When first-year English student Mariam Vakani reached for her niqab Monday morning — preparing for her first day back to school after Friday’s terrorist attacks in Paris — her hands wouldn’t stop shaking. During the commute to campus, Vakani felt the passersby glaring at her.
Vakani shared her experience at Coping with Tragedy, an open event held by the Ryerson Muslim Students’ Association (MSA) on Monday, where students gathered to discuss how recent tragedies abroad and misconceptions of their religion and identity were affecting them.
For the MSA, these conversations are a way to cope with and challenge Islamophobia — a growing prejudice in Canada with negative views of Islam held by a majority (54 per cent) of Canadians, according to an Angus Reid poll.
In the days after the Paris attacks, Muslims were targeted in Canada: a mosque was set ablaze in Peterborough on Saturday and a Muslim woman was assaulted while picking up her children from a Don Mills school Monday night.
These events trouble CESAR vice-president internal Rabbia Ashraf, who said she’s tired of the expectation that Muslims need to justify themselves or apologize after terrorist attacks.
“Every time this happens, my heart starts breaking,” she said. “I think: ‘Please don’t be a Muslim person.’
“Rather than talking about why terrorism exists and solutions in Canada … we’re hearing Muslim students saying sorry over and over,” Ashraf said.
Ashraf said Islamophobia is more pervasive than the standout violent incidents, citing an example of Facebook’s activation of safety reporting and solidarity features in the aftermath of the Paris attacks. No such features were made available for Beirut or Baghdad, which suffered their own murderous terrorist acts last week.
“I have a few friends who live in Paris, (who) were able to mark they were safe on Facebook,” Ashraf said. “I also have friends in Lebanon and Iraq, but they had no options.
“To be quite frank, Western media and social networking values European lives (more),” she said.

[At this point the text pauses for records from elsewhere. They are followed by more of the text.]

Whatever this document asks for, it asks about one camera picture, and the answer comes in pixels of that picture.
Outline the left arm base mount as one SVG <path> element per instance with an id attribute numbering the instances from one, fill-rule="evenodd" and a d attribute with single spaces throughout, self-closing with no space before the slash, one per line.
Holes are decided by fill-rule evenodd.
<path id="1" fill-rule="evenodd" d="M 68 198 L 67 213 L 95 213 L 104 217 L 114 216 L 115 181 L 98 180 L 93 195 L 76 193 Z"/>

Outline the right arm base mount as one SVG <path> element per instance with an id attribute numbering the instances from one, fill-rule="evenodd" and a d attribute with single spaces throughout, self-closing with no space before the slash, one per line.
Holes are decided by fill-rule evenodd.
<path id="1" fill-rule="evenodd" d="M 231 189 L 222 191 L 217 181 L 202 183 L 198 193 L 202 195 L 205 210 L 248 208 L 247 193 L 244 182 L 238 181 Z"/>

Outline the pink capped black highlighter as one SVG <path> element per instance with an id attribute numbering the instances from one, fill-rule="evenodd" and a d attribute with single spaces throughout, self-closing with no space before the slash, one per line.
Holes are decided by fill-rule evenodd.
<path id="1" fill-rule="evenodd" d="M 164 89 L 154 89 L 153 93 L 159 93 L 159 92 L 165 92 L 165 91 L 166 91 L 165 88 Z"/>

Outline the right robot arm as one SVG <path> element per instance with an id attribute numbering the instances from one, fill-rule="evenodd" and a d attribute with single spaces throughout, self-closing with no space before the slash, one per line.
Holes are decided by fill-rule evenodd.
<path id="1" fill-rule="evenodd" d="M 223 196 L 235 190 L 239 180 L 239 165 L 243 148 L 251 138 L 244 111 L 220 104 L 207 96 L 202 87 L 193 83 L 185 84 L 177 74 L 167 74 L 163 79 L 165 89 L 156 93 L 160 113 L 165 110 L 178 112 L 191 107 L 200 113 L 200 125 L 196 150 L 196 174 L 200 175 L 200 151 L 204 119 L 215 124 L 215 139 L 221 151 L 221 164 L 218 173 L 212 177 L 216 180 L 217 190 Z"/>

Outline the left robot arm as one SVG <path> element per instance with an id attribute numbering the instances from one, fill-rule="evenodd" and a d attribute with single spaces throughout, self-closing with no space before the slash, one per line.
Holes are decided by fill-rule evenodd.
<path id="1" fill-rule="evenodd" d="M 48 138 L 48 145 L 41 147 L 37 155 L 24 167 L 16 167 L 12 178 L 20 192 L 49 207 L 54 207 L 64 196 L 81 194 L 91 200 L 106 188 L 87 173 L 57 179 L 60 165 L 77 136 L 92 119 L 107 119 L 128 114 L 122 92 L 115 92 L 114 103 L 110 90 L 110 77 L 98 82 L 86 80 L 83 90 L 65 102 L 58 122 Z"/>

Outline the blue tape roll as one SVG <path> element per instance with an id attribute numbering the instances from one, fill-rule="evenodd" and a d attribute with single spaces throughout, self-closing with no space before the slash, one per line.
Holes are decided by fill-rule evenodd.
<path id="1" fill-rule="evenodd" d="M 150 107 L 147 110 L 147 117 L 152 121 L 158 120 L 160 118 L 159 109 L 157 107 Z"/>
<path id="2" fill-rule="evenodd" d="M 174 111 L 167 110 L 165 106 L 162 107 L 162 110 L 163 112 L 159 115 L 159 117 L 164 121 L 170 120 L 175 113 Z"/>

The guest speaker at the MSA event, the University of Toronto’s chaplain Imam Amjad Tarsin, acknowledged these are trying times for Muslims in Canada, but cautioned the students not to despair.
“Do people blame Christianity for the KKK?” Tarsin said. “There is insensitivity, but you don’t respond with more insensitivity.
“It becomes a cycle of feeling sorry for ourselves, (and) doesn’t actually compel us to do something.”
On Sunday, Ryerson graduate and Thaqalayn Muslim Association founder, Hassan Haidar, organized a vigil at Yonge-Dundas Square for the victims of global terror attacks. Riffing off the social media hashtag #PrayforParis, the event was dubbed #PrayforHumanity.
Haidar almost lost a friend in one of two attacks in Beirut on Nov. 12, the day before gunmen and suicide bombers struck Paris. His friend had left the busy shopping district 10 minutes before a suicide bomber killed 43 people.
Haidar is worried the events in Paris have unleashed the prejudice of some Canadians.
“We need to nip Islamophobia in the bud,” Haidar said. “We saw what happened in Peterborough … we have to be very vigilant and smart.
“While (Islamophobia is) not as deadly as other forms (of) racism, it’s starting to get there,” he said.
This article was published in the print edition of The Ryersonian on Nov. 18, 2015.